┌────────
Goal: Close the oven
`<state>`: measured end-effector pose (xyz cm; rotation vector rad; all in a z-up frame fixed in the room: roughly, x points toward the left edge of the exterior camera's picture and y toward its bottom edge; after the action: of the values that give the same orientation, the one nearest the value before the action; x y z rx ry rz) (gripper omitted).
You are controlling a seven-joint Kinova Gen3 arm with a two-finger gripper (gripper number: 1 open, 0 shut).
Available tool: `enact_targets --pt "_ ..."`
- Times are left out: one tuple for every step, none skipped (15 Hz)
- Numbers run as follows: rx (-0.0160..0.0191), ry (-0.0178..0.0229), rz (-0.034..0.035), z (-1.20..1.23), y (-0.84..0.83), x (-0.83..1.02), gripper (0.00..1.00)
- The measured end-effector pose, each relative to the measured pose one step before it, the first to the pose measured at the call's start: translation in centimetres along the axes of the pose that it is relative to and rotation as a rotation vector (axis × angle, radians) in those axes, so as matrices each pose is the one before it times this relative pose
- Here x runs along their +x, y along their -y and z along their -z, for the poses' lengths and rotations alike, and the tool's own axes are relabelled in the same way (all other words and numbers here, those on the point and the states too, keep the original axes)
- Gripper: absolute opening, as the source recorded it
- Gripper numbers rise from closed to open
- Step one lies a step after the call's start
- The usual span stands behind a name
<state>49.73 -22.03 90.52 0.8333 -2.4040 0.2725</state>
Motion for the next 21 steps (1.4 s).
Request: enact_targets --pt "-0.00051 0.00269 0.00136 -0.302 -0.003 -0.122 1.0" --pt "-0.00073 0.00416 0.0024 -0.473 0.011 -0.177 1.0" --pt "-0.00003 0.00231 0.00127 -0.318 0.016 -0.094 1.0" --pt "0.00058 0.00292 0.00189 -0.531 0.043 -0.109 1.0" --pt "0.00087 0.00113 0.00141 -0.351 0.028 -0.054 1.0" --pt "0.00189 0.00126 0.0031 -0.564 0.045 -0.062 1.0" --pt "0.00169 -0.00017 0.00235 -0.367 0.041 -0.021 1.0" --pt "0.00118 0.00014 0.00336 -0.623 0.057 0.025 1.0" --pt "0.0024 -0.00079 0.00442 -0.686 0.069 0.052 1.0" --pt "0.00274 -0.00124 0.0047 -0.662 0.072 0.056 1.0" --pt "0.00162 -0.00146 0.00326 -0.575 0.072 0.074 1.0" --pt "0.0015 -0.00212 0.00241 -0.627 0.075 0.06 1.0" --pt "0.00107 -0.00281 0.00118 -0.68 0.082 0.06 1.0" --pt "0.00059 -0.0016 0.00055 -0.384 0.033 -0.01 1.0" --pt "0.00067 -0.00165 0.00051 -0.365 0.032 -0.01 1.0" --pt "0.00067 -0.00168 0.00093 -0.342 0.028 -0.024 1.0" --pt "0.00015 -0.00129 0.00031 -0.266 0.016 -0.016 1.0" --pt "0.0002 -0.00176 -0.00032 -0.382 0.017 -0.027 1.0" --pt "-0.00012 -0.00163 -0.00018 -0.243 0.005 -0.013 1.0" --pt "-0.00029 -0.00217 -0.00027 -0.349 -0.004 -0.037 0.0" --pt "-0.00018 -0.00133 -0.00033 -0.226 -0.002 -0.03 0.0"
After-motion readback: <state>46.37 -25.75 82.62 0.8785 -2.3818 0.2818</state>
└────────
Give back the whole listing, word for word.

Your response:
Goal: Close the oven
`<state>`: measured end-effector pose (xyz cm; rotation vector rad; all in a z-up frame fixed in the room: roughly, x points toward the left edge of the exterior camera's picture and y toward its bottom edge; after the action: of the values that give the same orientation, the one nearest the value before the action; x y z rx ry rz) (gripper omitted).
You are controlling a seven-joint Kinova Gen3 arm with a two-finger gripper (gripper number: 1 open, 0 shut).
Available tool: `enact_targets --pt "_ ..."`
- Times are left out: one tuple for every step, none skipped (15 Hz)
- Numbers run as follows: rx (-0.0160..0.0191), ry (-0.0178..0.0229), rz (-0.034..0.035), z (-1.20..1.23), y (-0.84..0.83), x (-0.83..1.02), gripper (0.00..1.00)
- The measured end-effector pose, each relative to the measured pose one step before it, the first to the pose measured at the call's start: translation in centimetres along the axes of the pose that it is relative to and rotation as a rotation vector (axis × angle, radians) in those axes, so as matrices each pose is the one before it times this relative pose
- Here x runs along their +x, y along their -y and z along their -z, for the poses' lengths and rotations alike, and the tool's own axes are relabelled in the same way (all other words and numbers here, those on the point and the states too, keep the original axes)
- Gripper: absolute opening, as the source recorded it
- Gripper numbers rise from closed to open
- Step one lies a step after the call's start
- The usual span stands behind a name
<state>49.73 -22.03 90.52 0.8333 -2.4040 0.2725</state>
Motion for the next 21 steps (1.4 s).
Request: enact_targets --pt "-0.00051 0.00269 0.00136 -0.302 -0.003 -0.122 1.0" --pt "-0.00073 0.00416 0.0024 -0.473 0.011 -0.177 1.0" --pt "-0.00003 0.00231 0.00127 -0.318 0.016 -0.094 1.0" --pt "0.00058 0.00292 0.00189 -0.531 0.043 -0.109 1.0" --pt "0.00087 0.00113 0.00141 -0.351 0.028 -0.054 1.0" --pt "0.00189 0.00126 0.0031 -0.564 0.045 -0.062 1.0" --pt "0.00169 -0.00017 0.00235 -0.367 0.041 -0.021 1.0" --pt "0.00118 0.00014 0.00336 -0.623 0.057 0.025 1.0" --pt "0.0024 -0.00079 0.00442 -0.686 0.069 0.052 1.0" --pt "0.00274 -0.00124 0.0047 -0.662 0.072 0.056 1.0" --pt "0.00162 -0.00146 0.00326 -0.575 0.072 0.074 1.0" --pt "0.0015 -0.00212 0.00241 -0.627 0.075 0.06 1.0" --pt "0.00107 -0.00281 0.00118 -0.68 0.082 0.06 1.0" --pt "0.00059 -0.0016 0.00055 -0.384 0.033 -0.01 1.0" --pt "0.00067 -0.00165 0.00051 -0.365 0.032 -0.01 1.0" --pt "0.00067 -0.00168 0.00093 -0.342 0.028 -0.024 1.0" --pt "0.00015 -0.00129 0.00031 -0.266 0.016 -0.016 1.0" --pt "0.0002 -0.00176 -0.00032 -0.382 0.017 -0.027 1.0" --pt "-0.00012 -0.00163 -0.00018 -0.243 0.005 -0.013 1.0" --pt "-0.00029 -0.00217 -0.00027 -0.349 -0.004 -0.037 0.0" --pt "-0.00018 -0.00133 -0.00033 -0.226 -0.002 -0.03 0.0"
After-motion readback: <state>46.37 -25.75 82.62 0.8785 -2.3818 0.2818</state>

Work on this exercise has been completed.